To preserve trust, AI must be layered on top of connected infrastructure, not used to compensate for fragmented data. McMahon put it plainly: AI should only be introduced “on the back of a fully vetted and trusted infrastructure” and used to surface information that has already been validated.

The firms that will win in this environment aren't just adopting AI, they're building the certified data infrastructure that makes AI trustworthy. Speed without auditability isn't a competitive advantage; it's a liability.
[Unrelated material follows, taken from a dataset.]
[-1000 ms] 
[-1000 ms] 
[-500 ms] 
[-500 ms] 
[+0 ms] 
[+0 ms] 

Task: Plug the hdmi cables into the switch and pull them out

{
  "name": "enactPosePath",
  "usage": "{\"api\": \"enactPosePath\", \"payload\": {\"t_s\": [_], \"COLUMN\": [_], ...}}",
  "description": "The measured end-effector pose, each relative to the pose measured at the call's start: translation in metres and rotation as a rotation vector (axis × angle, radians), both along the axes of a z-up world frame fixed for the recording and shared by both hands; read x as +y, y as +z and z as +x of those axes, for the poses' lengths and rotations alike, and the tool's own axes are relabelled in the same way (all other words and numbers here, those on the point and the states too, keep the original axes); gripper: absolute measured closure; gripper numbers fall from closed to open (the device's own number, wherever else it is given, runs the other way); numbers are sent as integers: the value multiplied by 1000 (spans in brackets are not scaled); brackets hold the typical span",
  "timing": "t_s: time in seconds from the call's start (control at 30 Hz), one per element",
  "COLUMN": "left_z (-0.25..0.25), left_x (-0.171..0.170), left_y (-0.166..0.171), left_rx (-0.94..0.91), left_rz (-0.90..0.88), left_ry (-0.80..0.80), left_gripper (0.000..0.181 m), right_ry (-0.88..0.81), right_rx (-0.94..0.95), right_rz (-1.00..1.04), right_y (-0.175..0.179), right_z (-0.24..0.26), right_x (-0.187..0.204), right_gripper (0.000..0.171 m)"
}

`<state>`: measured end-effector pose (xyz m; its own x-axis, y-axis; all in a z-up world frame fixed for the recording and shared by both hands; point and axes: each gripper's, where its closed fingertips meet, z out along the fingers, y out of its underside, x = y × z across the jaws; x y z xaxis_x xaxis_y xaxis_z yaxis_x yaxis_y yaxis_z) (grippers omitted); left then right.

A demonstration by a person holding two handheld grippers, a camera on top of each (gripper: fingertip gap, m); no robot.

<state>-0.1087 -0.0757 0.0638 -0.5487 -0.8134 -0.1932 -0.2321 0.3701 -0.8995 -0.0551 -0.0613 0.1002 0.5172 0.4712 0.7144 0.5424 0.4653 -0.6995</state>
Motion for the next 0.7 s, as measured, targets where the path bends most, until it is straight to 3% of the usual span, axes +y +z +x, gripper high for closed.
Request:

Building a best-in-class operating model

If firms want to scale without a linear increase in headcount, their operating models must evolve. Looking ahead 12–24 months, the two outlined three priorities:

Deep partnerships
Firms should avoid duplicating their administrators' work. As McMahon observed, many credit shops are unintentionally “duplicating efforts of their administrators or of their partners.” Instead, managers need “the right administration partner that gives you full transparency and access to everything that you're using to really tell your investment story.” Shadow operations create friction. Deep integration with a partner provides the "certified" data foundation necessary for everything from LP reporting to AI deployment.

Process discipline
Best-in-class firms focus relentlessly on investing, “seeing as many relevant deals as they can…triaging through an underwriting process, and executing with speed.” The objective is clear: increase deal throughput and profitability without introducing proportional headcount. As McMahon put it, “You don’t want a linear model in terms of profitability.” Technology and AI are the levers that break the link between AUM growth and headcount

Define baseline data requirements
For firms looking for a practical starting point, the advice was straightforward. McMahon recommended that managers “really need to understand…the baseline information that you require to really deliver the competent stories and capabilities that your firm needs.”

This baseline will differ by asset class (e.g., corporate credit vs. real estate debt). Without defining these metrics early, the "Track Record 2.0" that LPs demand remains purely aspirational.